Sono sorprendentemente pochi i film che raccontano le vicende del femminismo “storico”, se guardiamo ai movimenti degli anni Settanta e alle labili tracce che hanno lasciato sugli schermi. Che le pratiche femministe di allora fossero “invisibili agli occhi”, compreso quello meccanico e per solito accogliente della macchina da presa, è una questione che, ancora oggi, ci interroga. Non si tratta di lamentare una assenza, o una censura dello sguardo (che forse in parte può essersi consumata), quanto piuttosto di riflettere sul rapporto fra femminismo e cinema. E’ possibile raccontare le avventurose storie del femminismo attraverso le immagini in movimento? Quello del cinema è uno sguardo sufficientemente perspicace per dire la politica delle donne senza tradurla in apparato ideologico, senza cedere alle lusinghe (narrative e di mercato) del bozzetto di costume?

I femminismi, sostanziandosi di azioni ed elaborazioni differenti e a tratti sfuggenti, indefinibili, hanno bisogno di altri sguardi per dirsi, e di altri sensi, ben oltre l’occhio, ilguardare, che implica uno stare fuori: le pratiche politiche delle donne, propriamente e in tutti i sensi, mettono in campo i corpi, poiché muovono dal desiderio e da un pensiero inseparabile dal corpo.
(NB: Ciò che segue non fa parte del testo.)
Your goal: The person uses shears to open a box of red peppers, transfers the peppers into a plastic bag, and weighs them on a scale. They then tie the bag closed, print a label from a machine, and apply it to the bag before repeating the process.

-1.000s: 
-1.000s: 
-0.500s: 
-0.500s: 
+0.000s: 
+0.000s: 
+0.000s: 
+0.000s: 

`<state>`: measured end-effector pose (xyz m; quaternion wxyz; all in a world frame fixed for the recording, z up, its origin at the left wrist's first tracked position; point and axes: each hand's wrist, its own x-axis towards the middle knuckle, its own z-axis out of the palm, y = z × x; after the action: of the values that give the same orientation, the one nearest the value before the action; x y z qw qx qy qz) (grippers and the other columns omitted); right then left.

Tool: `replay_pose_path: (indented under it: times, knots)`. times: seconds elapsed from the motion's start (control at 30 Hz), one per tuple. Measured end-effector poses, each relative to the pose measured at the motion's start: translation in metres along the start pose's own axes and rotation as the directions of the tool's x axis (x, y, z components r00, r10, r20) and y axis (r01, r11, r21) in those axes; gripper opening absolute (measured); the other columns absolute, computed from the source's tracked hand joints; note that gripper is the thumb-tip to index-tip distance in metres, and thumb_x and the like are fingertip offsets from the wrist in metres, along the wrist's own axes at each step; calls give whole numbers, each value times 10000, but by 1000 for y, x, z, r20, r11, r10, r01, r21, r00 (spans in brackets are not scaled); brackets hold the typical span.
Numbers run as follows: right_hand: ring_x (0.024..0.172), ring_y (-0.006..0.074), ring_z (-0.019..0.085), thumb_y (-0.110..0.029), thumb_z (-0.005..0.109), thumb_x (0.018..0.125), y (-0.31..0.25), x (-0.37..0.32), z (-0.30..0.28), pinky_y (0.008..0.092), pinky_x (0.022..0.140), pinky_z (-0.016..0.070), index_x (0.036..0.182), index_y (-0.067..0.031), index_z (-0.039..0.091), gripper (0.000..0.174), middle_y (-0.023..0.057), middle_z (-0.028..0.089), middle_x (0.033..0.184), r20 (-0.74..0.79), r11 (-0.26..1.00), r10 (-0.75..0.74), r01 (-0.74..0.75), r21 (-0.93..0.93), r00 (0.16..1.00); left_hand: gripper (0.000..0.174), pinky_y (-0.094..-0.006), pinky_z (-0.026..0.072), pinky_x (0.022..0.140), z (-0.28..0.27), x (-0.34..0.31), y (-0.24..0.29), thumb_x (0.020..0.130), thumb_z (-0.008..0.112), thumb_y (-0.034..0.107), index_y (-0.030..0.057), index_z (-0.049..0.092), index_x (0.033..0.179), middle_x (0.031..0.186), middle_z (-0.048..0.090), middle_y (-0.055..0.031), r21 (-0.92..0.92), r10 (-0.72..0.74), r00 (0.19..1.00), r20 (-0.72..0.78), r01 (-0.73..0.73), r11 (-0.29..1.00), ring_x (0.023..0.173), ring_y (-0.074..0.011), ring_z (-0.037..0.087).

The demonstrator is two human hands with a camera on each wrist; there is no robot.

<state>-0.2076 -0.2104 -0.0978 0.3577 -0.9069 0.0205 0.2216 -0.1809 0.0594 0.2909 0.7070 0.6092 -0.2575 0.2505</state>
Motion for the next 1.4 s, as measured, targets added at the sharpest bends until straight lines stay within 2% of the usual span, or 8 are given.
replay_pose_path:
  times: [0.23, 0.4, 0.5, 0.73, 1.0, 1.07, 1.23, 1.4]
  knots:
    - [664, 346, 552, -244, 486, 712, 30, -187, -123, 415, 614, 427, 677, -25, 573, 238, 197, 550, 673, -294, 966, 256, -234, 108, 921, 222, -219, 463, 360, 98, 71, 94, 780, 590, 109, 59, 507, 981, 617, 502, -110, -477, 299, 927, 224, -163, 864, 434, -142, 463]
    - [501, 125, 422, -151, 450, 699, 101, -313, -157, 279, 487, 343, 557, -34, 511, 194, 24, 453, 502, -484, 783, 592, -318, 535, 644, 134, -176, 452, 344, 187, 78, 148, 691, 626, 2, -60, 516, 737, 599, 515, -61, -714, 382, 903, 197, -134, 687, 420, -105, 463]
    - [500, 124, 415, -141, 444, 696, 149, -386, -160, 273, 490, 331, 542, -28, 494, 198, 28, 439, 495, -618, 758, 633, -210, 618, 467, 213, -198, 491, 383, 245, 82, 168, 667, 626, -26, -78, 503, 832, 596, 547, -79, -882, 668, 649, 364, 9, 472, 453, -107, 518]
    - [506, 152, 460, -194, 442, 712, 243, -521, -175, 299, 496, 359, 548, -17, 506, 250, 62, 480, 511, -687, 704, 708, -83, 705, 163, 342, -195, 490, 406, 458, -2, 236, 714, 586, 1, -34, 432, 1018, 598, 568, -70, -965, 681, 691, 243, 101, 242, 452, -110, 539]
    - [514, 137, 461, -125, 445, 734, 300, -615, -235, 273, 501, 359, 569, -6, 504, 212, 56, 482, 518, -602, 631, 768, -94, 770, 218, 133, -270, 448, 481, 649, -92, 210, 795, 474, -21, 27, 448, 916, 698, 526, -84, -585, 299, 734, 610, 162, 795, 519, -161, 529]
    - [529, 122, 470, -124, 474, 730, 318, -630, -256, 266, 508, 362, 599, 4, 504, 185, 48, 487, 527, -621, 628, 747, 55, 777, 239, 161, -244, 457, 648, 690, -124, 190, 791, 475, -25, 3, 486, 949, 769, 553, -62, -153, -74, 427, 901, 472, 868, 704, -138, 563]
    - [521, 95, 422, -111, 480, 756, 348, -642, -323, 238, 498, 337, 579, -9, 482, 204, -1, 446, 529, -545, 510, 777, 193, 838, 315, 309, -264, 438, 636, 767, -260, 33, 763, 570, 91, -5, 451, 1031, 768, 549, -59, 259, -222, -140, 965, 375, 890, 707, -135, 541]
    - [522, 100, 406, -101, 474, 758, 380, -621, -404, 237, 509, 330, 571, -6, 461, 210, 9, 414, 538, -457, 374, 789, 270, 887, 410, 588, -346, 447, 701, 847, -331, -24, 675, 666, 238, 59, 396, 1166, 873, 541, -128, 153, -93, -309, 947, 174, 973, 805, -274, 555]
E’ possibile raccontare tutto questo senza cadere nelle trappole della spettacolarizzazione, nei tranelli del già detto, del cliché?

Sono domande difficili alle quali, forse, grazie alle nuove tecnologie, alla nuovissima disponibilità guadagnata dai dispositivi di ripresa e di montaggio digitale, e soprattutto grazie alla autorevolezza ormai riconosciuta alle elaborazioni del pensiero femminista, possiamo rispondere positivamente, volgendoci ai molti schermi che, per varie vie, tentano di raccontare le femministe del passato e del presente.
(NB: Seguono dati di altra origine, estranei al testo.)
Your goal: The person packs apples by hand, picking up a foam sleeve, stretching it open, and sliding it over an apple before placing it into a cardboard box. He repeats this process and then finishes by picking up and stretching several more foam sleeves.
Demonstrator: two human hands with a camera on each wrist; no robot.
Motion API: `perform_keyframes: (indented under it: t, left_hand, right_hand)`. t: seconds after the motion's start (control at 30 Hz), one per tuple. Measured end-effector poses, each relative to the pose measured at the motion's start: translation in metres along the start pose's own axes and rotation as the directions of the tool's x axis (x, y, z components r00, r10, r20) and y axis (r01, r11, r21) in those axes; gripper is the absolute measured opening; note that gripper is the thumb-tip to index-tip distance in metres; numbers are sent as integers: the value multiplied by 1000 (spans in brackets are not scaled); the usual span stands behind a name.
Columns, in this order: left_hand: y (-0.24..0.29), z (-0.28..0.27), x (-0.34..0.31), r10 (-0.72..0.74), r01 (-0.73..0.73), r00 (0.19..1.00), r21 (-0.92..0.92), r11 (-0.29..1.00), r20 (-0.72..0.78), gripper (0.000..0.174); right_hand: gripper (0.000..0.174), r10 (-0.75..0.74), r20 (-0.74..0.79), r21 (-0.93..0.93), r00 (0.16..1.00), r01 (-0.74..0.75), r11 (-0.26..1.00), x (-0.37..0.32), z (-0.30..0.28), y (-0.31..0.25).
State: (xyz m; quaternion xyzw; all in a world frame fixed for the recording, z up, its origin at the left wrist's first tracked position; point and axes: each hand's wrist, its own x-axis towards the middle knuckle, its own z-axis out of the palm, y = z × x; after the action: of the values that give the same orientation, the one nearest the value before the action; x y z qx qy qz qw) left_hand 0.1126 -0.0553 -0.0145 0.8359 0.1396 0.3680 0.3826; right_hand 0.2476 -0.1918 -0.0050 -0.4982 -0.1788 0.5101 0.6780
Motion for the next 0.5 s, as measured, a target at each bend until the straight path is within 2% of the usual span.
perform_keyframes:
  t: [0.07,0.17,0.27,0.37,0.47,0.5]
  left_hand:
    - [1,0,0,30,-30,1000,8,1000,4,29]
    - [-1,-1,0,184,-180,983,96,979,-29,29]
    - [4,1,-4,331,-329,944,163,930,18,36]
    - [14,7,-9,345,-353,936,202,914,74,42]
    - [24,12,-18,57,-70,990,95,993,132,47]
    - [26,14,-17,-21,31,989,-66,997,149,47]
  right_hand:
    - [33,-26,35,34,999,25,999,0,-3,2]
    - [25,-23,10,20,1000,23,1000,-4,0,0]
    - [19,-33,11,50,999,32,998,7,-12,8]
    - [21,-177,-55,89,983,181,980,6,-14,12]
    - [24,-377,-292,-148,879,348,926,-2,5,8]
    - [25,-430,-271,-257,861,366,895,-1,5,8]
I temi guida del convegno si articolano in quattro direzioni:

  1. Le femministe “storiche” e il cinema dei collettivi. Esperienza frammentaria ma significativa, l’attività “gruppi cinema” nati all’interno della militanza femminista è un fenomeno rimasto sommerso e ancora da indagare, sia dal punto di vista delle produzioni, sia sul versante della fruizione e della “cinefilia femminista” che ha avuto uno spazio e un ruolo considerevole nei gruppi e, con varie rifrazioni, nel corpo sociale. E’ una storia da rintracciare interamente e da nominare. Cosa resta di queste esperienze? Quali legami esistono con il cinema e con i femminismi del presente? E’ possibile costruire una genealogia?
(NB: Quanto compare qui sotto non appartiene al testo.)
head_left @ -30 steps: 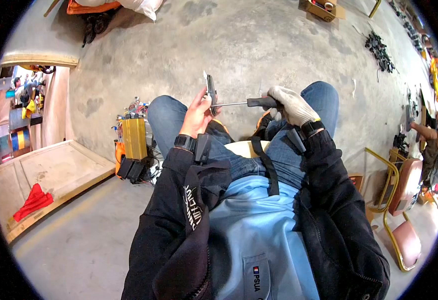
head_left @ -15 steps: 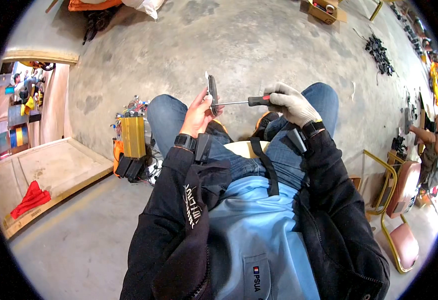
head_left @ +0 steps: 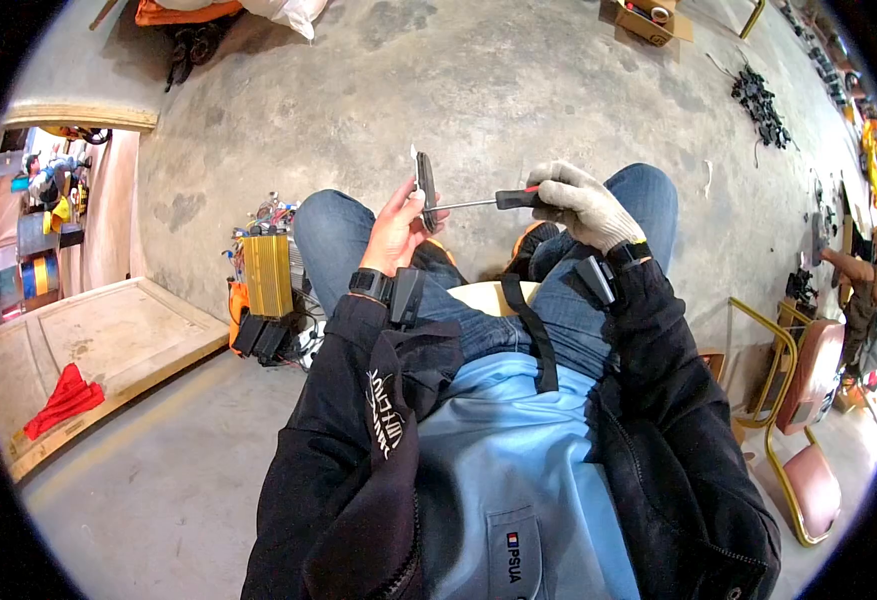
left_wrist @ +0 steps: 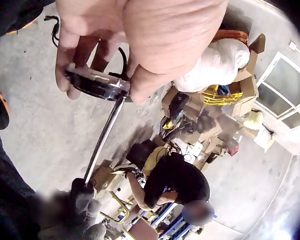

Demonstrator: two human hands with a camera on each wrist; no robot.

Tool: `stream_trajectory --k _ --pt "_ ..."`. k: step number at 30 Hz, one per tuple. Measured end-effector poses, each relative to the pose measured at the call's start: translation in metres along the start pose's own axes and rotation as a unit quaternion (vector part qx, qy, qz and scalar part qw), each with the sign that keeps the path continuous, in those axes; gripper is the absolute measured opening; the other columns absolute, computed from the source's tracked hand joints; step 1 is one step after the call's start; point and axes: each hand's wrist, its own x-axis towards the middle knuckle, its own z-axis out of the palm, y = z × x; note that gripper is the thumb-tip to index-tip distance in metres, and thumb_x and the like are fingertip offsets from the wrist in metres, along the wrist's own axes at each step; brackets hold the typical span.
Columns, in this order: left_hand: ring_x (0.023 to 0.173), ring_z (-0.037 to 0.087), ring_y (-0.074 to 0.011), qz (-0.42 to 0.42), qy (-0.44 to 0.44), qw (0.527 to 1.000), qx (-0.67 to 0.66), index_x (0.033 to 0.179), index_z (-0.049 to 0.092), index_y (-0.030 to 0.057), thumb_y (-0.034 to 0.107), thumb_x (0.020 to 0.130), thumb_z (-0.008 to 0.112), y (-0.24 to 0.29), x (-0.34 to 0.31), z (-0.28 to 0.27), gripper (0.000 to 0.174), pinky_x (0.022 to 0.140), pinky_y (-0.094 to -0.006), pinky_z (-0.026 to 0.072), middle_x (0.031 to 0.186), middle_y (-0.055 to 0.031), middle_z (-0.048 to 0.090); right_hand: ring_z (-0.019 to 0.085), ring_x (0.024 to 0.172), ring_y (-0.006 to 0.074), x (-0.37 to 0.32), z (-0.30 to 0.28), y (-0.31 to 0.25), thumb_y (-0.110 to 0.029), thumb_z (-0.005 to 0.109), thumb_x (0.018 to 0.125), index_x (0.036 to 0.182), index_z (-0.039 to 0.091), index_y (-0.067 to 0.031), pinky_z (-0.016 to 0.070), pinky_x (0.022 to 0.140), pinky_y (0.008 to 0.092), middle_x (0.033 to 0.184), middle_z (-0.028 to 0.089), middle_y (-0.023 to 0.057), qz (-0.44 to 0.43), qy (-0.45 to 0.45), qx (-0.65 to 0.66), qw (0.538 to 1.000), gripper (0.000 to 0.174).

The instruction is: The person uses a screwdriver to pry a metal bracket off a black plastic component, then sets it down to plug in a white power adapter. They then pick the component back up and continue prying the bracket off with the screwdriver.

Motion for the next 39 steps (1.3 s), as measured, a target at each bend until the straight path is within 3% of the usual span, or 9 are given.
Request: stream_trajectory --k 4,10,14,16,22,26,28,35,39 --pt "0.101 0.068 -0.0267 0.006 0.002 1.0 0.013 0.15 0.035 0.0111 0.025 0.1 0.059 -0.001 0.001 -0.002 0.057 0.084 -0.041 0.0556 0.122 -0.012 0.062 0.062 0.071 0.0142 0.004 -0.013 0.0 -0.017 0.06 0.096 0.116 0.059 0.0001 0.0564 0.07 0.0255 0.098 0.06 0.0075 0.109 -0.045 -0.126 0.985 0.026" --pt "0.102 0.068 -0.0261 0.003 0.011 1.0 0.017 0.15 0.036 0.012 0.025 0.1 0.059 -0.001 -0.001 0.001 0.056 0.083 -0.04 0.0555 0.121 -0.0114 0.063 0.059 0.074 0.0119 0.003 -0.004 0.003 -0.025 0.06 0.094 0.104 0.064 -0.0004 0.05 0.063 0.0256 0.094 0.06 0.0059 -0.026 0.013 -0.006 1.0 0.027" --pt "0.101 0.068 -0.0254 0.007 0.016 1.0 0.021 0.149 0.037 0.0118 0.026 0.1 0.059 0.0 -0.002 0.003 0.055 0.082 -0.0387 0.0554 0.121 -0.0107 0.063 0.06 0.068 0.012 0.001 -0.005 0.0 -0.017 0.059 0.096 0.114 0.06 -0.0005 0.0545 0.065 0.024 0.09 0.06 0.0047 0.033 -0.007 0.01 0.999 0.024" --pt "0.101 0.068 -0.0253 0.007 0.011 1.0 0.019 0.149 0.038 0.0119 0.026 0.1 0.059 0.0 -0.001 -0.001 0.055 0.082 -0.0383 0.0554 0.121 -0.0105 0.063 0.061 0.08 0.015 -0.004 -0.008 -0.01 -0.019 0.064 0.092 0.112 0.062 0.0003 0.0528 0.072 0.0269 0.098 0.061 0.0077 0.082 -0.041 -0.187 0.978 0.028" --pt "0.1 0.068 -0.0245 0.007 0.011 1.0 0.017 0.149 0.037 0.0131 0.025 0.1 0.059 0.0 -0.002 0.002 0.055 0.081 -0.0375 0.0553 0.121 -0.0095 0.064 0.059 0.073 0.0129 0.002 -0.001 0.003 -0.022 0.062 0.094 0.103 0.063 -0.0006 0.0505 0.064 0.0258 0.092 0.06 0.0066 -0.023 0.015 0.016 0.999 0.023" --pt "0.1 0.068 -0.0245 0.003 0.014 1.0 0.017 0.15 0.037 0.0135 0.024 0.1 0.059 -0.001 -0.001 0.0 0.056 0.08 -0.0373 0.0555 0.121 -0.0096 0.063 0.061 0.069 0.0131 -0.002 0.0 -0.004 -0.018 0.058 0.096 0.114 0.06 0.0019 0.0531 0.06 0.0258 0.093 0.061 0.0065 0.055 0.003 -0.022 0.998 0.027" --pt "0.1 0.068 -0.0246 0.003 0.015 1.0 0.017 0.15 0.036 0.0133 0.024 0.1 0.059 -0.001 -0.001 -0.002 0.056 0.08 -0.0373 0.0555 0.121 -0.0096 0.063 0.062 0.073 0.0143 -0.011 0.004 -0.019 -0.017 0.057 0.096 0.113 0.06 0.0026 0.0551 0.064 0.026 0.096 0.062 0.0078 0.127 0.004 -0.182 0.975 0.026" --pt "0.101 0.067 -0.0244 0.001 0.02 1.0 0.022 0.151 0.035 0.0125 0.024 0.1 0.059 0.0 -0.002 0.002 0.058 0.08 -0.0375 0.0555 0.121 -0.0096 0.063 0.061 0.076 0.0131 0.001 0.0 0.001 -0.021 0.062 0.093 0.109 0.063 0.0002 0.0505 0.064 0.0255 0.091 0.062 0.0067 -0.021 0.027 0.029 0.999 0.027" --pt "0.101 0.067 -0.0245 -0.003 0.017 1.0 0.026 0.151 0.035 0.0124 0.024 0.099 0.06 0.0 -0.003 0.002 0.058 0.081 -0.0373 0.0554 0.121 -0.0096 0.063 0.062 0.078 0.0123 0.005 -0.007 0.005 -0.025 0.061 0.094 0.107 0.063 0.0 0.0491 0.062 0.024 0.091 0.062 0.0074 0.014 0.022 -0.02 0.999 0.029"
  2. La Tv delle delle donne. Tra i frutti più fecondi della contaminazione avvenuta negli anni Settanta fra femminismo e audiovisivo spiccano alcune pionieristiche produzioni televisive, nate all’ombra della Rai (o in felici interstizi produttivi), che hanno rinnovato fortemente il panorama del piccolo schermo, inaugurando, spesso senza riconoscimento, modi differenti di fare televisione. E’ possibile, attraverso testimonianze e studi di caso, tracciare una mappa di queste produzioni? Quali rapporti hanno, se ne hanno, con i format destinati alle donne proposti sugli schermi contemporanei?
  3. Filmabili differenze. Il pensiero delle donne, il partire da sé, la cura del circostante, la valorizzazione delle relazioni, il lavoro attorno al materno sono temi cardine del femminismo che, variamente e sovente in modi obliqui, hanno intersecato la produzione audiovisiva. Senza dubbio le elaborazioni delle donne hanno abitato ed abitano il cinema in varie maniere, non solo attraverso la regia, ma anche con la scrittura, con la performance attoriale, con la pratica del montaggio e così via. E’ possibile, attraverso analisi filmiche, studi di caso, riflessioni su autrici e autori, far emergere le tracce visibili, percepibili, e dunque filmabili, di questa differenza?
  4. Tessiture elettroniche. Il video, in particolare il variegato panorama della non fiction, offre uno  spazio aperto alle elaborazioni delle donne, uno spazio dove le nuove tecnologie si mescolano a saperi antichi, a un “fare” tradizionalmente femminile legato appunto alla tessitura, al tenere assieme, all’intrecciare. Quali sono le emergenze più significative di questi “ricami elettronici”? Quali rapporti li legano ai movimenti femministi?